Miranda Aldhouse-Green, a British archaeologist and emeritus professor at Cardiff University, who’s behind books such as “Celtic Art: Symbols and Imagery,” doesn’t watch the show but had some insight on the symbols, telling HuffPost: “The circles with lines or crosses and the spirals are well-known as prehistoric European ritual symbols. They appear on stones in Neolithic (New Stone Age) passage graves, and seem to be symbols of light in the darkness of death and also may represent life after death.”
She added that the circles with a single line through the middle “might be a symbol of division, of breaking the circle of life and of time.” The spirals could represent the “passage of the sun (or moon) through the sky during day and night (so representing time), but spirals can also be associated with ritual dance, in particular the dance through the sacred labyrinth, the weaving of people in trance states through meandering, convoluted spaces.”
After hearing a description of the White Walkers, Aldhouse-Green also said the skeletal or X-ray figures could represent the “otherworld.”

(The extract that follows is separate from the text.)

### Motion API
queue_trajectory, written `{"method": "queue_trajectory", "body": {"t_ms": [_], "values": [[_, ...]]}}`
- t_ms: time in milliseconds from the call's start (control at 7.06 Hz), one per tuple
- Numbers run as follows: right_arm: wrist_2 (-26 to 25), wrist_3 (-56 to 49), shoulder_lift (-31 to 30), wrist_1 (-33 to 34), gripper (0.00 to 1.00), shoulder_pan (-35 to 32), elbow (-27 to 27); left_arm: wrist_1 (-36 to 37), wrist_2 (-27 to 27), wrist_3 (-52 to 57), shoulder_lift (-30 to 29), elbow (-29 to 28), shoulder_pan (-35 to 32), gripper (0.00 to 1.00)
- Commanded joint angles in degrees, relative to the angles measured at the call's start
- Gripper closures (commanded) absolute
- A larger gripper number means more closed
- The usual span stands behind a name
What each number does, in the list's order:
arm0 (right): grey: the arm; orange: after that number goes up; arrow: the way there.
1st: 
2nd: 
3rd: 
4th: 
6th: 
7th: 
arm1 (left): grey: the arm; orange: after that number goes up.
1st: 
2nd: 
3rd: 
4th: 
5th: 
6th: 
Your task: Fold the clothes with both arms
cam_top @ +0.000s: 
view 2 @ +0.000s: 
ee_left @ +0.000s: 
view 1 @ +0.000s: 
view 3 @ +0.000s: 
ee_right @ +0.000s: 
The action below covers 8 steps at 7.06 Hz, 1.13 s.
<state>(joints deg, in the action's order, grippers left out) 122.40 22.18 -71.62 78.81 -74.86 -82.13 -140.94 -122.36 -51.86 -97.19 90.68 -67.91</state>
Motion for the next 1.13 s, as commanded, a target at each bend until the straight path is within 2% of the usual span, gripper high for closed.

“In some indigenous cultures, these X-ray figures represent shamans, people who have the power to move in soul-flight between the material world of people and the otherworld of the spirits. The leaving of the symbols by the White Walkers suggests to me that these beings are marking their presence as killers belonging to alternative dimensions. In a sense, the symbols are the White Walkers themselves.”
We can speculate on the symbols all we want, but Dormer suggests the ending of “Game of Thrones” is something no one will expect.
“I think everybody’s got an idea of what might happen, but I think everybody’s going to be totally surprised. People are going to talk about it for a long time after it’s finished.”